Женщина сразу по-другому начинает относиться даже к неприятному ей человеку, если хоть немножко его пожалеет. Конечно, Аня знала все, что произошло со Степаном Григорьевичем. Иван Семенович мог рассказать ей даже больше, чем было опубликовано в «Правде». Этот человек умел «не ошибаться», приспосабливаться, выдвигаться… Но разве он один искал удобного пути?.. Может быть, ему в самом деле не повезло. Его показали всей стране, чтобы воздействовать на других…
Аня провела Степана Григорьевича в дом, предложила чаю. Степан Григорьевич не отказывался, попросил разрешения снять пиджак - было жарко. Аня заметила на его рубашке подпалину от утюга. Одинокий, верно, сам гладит, и так неумело.
- Вы знаете, Анна Ивановна, что мы с братом в неладах. Глупо, конечно. Порой удобно валить все на одного. Я уже привык.
- Ну что вы, Степан Григорьевич! - только и нашлась сказать Аня.

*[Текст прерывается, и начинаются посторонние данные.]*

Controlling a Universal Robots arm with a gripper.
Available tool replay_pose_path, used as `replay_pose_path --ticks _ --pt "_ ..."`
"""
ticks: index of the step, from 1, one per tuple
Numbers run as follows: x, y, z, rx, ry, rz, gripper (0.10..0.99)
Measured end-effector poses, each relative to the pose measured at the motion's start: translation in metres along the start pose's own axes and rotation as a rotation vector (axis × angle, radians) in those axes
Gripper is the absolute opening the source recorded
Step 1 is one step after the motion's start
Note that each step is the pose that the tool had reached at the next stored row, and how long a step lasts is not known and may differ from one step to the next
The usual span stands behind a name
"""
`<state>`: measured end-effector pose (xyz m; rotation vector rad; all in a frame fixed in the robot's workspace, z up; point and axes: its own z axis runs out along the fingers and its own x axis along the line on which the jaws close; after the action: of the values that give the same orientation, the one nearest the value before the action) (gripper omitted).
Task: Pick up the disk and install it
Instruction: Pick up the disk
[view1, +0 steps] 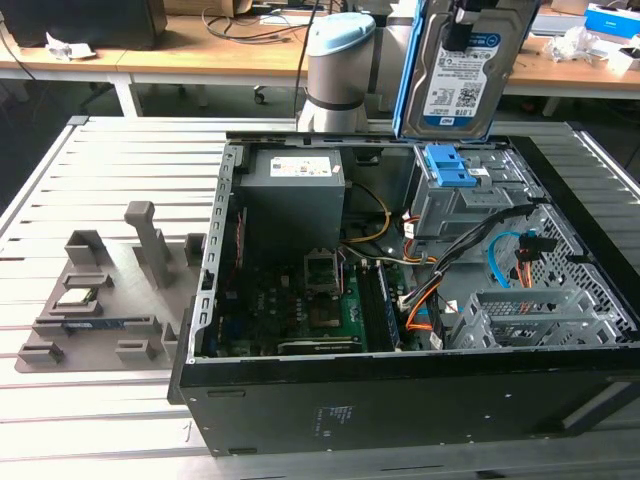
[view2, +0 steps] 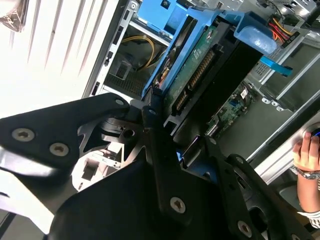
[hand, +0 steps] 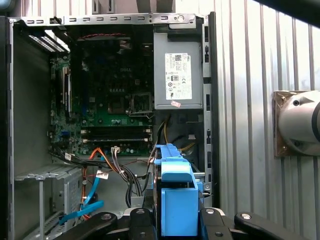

- Мне горько… и не то, что другие ко мне переменились… горько, что Андрюша, которого я, как отец, воспитал… Словом, объяснять трудно…
- Конечно, Степан Григорьевич! Я вот не понимаю злопамятных людей.
- Яблоко раздора - в его идее. Но я все же был прав, ибо техническая идея тогда принимается, когда она способна двинуть вперед общество. А если ее нельзя применить - ее отвергают. Так было в те дни. Андрюша не сумел мне простить своего закономерного провала… Такова ирония несправедливости… Однако я по-прежнему люблю его, забочусь о нем. Многое изменилось в мире, Анна Ивановна.